One of the things I’m most excited about with the graph journey is prediction algorithms.
What makes them fun and accessible is that a lot of them are actually quite simple. Like looking for the least number of “hops” between nodes, (unweighted shortest path algos) or the sum of the shortest distances between a node and all other nodes (closeness centrality algos).
One of the most reliable sources of predicting the future is relationships and their proximity. In graph language proximity is accounted for by
“weighting” relationships. If Philly is 80 miles from Cape May, their relationship gets a weight of 80 miles.
In school I remember learning that the greatest predictor of the strength of a friendship was proximity. Pretty obvious when you think about it, but just that simple fact means we can predict so much.
When I moved home from China, the likelihood I would meet my wife here jumped. Once we did met, it became inevitable that we would meet each others’ friends and families.

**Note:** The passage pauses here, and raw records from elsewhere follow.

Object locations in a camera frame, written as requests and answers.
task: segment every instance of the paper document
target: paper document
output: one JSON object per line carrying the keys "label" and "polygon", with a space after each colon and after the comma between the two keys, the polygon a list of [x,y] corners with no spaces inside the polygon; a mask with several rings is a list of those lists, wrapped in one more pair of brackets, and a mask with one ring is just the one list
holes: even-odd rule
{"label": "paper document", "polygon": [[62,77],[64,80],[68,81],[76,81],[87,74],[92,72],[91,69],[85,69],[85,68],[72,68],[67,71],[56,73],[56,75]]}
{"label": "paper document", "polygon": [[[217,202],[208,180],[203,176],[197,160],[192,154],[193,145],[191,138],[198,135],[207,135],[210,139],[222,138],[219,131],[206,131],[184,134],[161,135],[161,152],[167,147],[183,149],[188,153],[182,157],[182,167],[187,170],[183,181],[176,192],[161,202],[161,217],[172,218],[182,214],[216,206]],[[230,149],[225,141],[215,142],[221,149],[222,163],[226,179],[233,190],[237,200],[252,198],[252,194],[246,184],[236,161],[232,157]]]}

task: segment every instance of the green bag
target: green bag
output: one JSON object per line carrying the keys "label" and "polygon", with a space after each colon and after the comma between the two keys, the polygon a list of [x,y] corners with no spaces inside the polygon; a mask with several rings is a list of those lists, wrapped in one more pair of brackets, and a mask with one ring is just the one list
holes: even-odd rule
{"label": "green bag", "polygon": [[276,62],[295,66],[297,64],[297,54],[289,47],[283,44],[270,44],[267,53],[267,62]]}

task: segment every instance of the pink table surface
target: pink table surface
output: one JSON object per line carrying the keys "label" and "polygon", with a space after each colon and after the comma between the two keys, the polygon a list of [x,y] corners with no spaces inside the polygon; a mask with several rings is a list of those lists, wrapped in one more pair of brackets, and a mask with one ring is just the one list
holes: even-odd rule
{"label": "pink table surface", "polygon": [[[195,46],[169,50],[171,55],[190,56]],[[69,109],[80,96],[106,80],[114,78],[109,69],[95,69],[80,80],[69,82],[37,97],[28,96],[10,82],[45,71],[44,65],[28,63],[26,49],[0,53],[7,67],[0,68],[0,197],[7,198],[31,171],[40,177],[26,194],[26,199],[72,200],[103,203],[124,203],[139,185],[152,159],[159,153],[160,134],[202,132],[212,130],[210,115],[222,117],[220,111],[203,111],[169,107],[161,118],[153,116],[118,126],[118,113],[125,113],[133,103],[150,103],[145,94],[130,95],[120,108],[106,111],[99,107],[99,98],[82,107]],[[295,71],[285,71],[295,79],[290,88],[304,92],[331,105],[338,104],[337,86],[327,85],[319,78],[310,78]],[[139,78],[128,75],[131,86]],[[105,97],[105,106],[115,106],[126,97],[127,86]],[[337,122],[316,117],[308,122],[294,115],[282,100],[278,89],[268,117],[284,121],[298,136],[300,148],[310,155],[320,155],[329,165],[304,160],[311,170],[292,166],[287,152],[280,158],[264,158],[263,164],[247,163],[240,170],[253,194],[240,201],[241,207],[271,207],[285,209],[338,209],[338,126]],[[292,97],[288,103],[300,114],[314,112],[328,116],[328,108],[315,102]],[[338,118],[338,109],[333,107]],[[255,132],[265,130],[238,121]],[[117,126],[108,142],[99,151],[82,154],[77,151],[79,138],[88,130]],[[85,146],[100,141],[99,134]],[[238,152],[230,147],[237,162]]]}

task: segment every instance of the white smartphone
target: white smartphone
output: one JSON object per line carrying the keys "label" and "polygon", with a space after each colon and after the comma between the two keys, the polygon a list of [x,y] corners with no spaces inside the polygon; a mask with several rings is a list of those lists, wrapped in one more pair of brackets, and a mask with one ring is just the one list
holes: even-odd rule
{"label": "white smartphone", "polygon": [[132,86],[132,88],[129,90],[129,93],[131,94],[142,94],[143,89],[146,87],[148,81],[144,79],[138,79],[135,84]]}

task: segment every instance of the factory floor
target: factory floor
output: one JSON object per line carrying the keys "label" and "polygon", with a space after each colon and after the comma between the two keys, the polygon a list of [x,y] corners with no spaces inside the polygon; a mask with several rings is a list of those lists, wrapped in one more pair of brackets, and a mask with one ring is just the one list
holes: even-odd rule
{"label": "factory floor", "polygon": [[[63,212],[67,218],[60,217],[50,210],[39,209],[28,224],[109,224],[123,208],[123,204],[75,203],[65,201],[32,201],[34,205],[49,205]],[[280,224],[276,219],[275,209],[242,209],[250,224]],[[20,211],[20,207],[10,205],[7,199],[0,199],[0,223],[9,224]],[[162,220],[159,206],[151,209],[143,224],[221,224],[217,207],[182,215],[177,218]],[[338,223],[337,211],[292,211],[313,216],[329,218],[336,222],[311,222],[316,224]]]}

I would likely meet a few of Ann’s Philly friends: they were nearby, in touch, and would do social things together. Then after some threshold of seriousness was reached, her parents. Then siblings. At some point, like over a holiday break, I’d meet her close high school friends who had since moved out of town.
At that point, you could look at interests, personality, past behavior to get a sense of how likely we would have been to become how close of friends with people in each others’ networks. Using a range of relevant inputs, you could get a pretty good idea early on into our courtship who in her network I’d be close with and vice versa.
Some predictions are so obvious we call them facts. It’s chemistry when you mix baking soda and vinegar, because you know you’re going to get fizz. It’s gravity when you throw something up and it comes down.
Network science works in a very similarly predictable fashion. Data scientists are using the same algorithms to study cancer medications as they do to study network characteristics.
Shortest path algorithms can help us find the fastest way to reach a goal. I imagine mapping a network and figuring out who you know that also knows some podcast host you want to connect with.
Closeness centrality can help us predict how quickly information will disseminate through who. I imagine knowing who are most effective at sharing content or influencing an online conversation would be great to know.
Some easy to make predictions are so obvious to us that we take them for granted and some we’re just so blind to (back to bias).
And finally, there are hard to make predictions that would be obvious if only we could wrangle our own data. Or not. I don’t know. Still preprocessing the html. Hopefully something worth sharing on that soon!